To do: Take each line of the listing that has the string "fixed" and report it.

- Opening Delimiter -

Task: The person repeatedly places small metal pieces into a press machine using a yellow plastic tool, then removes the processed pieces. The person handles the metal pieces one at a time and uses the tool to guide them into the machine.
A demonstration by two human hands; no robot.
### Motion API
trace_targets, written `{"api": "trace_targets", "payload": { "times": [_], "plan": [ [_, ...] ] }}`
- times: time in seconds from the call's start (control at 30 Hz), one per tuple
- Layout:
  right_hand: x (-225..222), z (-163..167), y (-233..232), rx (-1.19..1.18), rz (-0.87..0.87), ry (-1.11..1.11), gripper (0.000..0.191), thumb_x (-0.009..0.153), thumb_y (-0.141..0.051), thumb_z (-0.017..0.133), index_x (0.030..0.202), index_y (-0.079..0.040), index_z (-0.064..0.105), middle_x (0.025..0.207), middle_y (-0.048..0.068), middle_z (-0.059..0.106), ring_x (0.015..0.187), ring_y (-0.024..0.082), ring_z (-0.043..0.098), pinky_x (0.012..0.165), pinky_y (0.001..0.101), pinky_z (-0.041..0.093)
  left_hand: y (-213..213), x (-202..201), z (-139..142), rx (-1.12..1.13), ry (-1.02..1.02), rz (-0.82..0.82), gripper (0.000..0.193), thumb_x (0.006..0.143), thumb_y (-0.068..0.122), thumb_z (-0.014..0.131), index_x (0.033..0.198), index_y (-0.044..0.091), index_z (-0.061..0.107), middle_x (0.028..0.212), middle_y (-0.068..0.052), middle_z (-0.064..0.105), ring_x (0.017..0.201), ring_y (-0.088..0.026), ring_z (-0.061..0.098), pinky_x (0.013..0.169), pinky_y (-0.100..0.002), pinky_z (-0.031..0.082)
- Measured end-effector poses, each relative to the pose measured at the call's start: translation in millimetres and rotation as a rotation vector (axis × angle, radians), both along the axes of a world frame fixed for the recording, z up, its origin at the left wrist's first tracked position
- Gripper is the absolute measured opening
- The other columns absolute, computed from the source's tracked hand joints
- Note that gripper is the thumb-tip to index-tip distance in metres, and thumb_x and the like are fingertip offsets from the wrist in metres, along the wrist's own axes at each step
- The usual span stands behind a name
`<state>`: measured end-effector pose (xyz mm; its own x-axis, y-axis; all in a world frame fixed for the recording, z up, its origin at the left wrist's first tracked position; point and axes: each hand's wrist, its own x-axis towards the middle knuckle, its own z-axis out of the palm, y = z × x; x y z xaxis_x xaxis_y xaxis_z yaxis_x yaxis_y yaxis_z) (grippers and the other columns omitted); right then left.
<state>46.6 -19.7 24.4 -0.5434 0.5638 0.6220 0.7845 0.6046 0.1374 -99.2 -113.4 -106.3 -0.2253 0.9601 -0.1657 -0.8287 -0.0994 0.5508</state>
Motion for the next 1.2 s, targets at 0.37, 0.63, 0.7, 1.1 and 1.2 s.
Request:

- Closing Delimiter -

Expected answer:
- Measured end-effector poses, each relative to the pose measured at the call's start: translation in millimetres and rotation as a rotation vector (axis × angle, radians), both along the axes of a world frame fixed for the recording, z up, its origin at the left wrist's first tracked position
`<state>`: measured end-effector pose (xyz mm; its own x-axis, y-axis; all in a world frame fixed for the recording, z up, its origin at the left wrist's first tracked position; point and axes: each hand's wrist, its own x-axis towards the middle knuckle, its own z-axis out of the palm, y = z × x; x y z xaxis_x xaxis_y xaxis_z yaxis_x yaxis_y yaxis_z) (grippers and the other columns omitted); right then left.

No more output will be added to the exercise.